EXCERPTED RECORDS:
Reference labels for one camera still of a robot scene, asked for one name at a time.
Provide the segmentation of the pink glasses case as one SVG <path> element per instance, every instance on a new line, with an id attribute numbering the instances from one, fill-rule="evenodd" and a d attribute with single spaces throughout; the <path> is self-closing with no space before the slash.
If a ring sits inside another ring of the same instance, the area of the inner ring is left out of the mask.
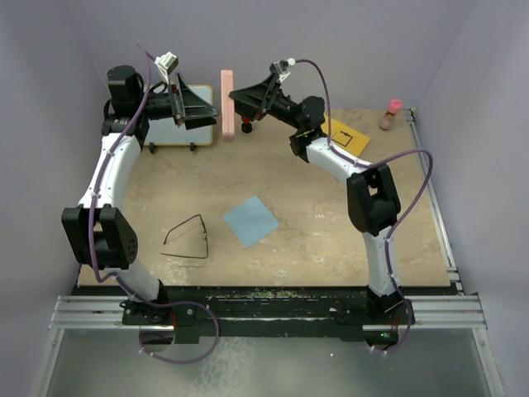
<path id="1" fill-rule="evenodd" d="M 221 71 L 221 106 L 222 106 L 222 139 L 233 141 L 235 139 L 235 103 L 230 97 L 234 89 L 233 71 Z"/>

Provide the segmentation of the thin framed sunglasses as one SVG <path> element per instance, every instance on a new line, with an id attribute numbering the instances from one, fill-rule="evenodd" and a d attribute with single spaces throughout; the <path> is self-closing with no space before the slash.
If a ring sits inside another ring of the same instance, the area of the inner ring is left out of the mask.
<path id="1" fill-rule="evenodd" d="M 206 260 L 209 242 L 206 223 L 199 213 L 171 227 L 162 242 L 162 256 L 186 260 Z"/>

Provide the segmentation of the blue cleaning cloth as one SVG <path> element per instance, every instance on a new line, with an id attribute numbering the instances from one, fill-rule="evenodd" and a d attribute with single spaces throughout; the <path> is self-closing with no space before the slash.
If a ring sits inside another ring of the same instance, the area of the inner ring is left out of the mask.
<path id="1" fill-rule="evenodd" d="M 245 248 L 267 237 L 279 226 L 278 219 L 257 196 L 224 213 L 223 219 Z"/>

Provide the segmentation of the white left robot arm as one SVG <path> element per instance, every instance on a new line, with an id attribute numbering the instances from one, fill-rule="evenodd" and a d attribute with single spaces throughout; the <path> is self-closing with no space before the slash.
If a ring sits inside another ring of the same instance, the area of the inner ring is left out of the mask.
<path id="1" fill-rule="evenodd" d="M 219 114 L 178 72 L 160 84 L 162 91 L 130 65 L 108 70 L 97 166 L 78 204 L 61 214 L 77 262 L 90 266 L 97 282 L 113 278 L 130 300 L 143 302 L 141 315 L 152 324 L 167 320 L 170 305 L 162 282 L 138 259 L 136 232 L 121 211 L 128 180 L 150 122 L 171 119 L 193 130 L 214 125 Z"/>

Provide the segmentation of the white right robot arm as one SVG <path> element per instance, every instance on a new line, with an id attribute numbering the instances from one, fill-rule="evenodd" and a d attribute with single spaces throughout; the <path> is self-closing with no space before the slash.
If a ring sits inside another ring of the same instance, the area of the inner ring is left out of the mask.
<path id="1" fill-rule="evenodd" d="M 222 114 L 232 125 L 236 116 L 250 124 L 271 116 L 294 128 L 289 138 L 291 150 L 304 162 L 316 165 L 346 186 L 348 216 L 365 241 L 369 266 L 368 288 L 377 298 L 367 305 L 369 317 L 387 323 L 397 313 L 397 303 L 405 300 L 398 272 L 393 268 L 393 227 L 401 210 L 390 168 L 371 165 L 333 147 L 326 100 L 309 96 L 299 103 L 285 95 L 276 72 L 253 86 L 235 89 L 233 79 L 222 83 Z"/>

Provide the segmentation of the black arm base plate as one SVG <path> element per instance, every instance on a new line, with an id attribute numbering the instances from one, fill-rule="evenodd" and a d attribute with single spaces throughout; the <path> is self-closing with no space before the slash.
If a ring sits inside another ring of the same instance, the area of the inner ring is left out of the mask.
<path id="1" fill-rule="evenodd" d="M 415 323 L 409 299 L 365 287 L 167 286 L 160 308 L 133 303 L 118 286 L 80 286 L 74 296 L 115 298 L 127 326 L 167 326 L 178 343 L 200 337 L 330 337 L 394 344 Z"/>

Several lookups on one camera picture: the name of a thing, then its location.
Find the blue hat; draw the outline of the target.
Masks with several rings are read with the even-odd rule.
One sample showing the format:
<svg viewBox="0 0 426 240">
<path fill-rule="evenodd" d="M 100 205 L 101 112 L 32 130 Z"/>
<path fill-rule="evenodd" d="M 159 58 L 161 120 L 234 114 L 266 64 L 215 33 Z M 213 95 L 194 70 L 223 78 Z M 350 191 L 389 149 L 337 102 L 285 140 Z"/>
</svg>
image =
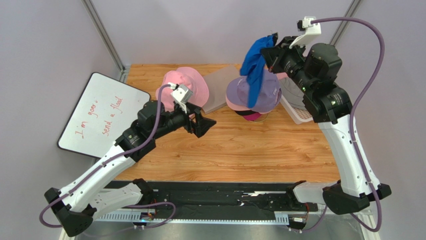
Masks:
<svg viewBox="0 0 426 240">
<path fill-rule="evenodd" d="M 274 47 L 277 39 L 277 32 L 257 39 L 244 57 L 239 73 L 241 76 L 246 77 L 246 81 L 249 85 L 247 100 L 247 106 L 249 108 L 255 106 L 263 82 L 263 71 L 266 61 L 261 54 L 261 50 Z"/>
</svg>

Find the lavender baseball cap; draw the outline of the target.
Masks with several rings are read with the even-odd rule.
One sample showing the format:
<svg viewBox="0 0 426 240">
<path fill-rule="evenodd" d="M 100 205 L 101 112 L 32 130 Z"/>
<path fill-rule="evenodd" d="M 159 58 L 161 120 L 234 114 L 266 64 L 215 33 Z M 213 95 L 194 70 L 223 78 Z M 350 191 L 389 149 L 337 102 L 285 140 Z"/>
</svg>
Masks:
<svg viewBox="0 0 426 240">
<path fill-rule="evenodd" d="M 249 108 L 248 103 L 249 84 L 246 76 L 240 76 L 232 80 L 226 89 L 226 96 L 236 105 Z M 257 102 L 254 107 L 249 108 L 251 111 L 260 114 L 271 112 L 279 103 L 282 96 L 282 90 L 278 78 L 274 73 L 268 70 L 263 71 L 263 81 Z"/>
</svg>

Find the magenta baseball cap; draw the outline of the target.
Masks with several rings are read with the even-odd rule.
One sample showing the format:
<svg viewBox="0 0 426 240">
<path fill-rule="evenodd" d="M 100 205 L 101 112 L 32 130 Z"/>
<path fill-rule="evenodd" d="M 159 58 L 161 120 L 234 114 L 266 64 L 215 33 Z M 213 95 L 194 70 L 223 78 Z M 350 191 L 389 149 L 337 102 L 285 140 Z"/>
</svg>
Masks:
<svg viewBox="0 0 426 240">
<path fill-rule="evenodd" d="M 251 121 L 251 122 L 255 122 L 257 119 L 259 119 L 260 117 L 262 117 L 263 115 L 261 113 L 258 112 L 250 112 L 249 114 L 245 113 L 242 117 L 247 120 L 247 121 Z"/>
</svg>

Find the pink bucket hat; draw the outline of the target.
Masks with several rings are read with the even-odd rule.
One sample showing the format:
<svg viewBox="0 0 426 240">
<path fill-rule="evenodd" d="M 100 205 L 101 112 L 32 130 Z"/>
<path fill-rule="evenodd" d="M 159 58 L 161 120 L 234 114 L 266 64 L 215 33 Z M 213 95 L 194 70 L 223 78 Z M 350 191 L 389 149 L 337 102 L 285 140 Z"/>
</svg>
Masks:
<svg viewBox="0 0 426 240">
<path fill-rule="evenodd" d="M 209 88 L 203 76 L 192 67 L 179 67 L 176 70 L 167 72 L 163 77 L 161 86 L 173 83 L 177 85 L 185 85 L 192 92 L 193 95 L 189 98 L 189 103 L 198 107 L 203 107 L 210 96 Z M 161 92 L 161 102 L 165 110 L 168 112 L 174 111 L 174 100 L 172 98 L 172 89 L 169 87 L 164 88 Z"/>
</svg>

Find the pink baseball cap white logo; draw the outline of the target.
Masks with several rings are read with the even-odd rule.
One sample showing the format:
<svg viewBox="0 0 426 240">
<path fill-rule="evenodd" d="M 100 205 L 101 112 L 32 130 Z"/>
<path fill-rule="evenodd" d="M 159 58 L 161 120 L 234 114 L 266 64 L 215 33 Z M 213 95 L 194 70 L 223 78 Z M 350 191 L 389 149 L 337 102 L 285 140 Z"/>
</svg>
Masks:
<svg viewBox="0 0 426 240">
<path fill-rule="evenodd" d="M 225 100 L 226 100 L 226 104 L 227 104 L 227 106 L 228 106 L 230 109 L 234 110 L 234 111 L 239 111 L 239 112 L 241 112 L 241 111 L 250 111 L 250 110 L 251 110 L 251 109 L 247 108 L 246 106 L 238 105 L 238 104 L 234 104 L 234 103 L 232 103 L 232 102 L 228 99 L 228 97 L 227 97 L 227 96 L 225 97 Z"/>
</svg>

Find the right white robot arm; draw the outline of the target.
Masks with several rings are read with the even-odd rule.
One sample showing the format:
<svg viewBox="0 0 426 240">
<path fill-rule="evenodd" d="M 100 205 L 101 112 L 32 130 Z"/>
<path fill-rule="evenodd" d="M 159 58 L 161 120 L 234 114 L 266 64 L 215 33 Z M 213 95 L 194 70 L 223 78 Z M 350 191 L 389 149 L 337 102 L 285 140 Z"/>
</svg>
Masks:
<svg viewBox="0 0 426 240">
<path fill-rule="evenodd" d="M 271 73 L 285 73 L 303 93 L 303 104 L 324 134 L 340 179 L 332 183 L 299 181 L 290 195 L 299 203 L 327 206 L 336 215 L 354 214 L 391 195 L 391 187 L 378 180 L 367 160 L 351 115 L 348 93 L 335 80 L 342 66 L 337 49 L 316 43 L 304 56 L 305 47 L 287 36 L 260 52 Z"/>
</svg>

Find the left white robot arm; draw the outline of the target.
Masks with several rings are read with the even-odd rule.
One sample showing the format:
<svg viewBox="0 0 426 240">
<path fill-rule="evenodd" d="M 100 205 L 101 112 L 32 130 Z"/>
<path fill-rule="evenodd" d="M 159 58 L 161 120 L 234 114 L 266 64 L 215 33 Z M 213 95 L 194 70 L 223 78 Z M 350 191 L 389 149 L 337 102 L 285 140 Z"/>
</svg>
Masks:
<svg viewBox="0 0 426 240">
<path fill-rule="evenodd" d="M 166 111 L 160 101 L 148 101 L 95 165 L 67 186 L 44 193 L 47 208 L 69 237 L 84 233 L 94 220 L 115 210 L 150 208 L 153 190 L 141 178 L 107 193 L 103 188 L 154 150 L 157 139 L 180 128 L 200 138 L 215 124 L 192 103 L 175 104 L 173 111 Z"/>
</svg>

WORK TO COMPLETE: Ascertain the number of lines in the entries that include the word "Find", and report only that number.

COMPLETED TASK: 7